Crotone – A tre anni e mezzo dal naufragio del caicco “Summer Love” al largo di Steccato di Cutro, la giustizia italiana ha scritto la parola fine sulla posizione di Abdessalem Mohamed. La Suprema Corte ha dichiarato inammissibile il ricorso presentato dai suoi legali, rendendo così definitiva la condanna a 20 anni di reclusione già stabilita in secondo grado.

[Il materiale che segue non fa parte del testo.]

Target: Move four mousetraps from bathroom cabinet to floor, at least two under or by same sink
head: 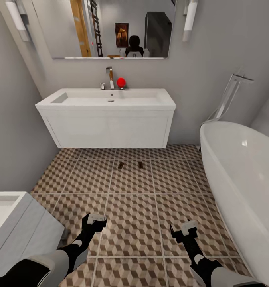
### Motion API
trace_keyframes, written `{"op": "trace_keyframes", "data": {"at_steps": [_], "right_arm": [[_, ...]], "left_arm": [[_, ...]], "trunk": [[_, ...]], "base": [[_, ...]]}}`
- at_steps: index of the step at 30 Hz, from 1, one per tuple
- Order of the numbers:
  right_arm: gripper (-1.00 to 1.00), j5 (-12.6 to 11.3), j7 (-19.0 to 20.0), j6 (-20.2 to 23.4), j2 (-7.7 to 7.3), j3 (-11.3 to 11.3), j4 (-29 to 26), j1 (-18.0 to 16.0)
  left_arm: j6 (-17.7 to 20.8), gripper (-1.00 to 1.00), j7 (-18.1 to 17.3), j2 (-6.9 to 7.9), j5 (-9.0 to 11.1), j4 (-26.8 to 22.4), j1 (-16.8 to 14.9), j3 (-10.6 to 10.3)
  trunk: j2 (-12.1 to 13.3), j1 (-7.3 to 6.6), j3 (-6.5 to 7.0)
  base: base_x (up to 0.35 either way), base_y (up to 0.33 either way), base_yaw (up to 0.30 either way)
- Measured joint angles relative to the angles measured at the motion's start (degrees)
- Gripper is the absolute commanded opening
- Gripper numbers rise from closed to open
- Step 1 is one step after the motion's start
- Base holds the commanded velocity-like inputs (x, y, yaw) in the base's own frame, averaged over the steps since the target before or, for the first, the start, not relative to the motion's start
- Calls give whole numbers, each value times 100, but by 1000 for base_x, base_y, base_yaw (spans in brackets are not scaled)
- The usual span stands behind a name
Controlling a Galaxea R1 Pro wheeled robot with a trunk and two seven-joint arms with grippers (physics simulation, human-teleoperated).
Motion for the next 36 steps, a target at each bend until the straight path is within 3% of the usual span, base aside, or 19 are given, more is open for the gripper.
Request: {"op": "trace_keyframes", "data": {"at_steps": [36], "right_arm": [[100, 2, 0, -1, 0, 0, 0, 0]], "left_arm": [[8, 100, 0, 0, 0, 0, 0, 0]], "trunk": [[1444, -791, 646]], "base": [[0, 0, 0]]}}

A guidare la battaglia processuale era stata l’avvocata Vincenza Raganato, che aveva provato a smontare l’impianto accusatorio su due fronti. Il primo riguardava il ruolo dell’imputato: secondo la difesa, l’uomo non avrebbe organizzato la traversata né comandato l’imbarcazione, ma si sarebbe limitato a effettuare piccole riparazioni al motore dietro compenso, senza trovarsi al timone al momento dell’impatto, circostanza già riconosciuta, ricordavano i legali, per il coimputato Gun Ufuk. Il secondo fronte puntava invece sulla presunta corresponsabilità dei soccorsi: gli avvocati avevano chiesto di acquisire gli atti del procedimento parallelo a carico dei militari accusati di aver ritardato l’intervento, ipotizzando che quel ritardo avesse concorso a causare le morti.
Nessuno dei due argomenti ha convinto i giudici di piazza Cavour, che hanno respinto integralmente il ricorso confermando, oltre alla pena detentiva, anche la maxi multa da 3 milioni di euro inflitta dalla Corte d’Appello di Catanzaro il 19 marzo 2025.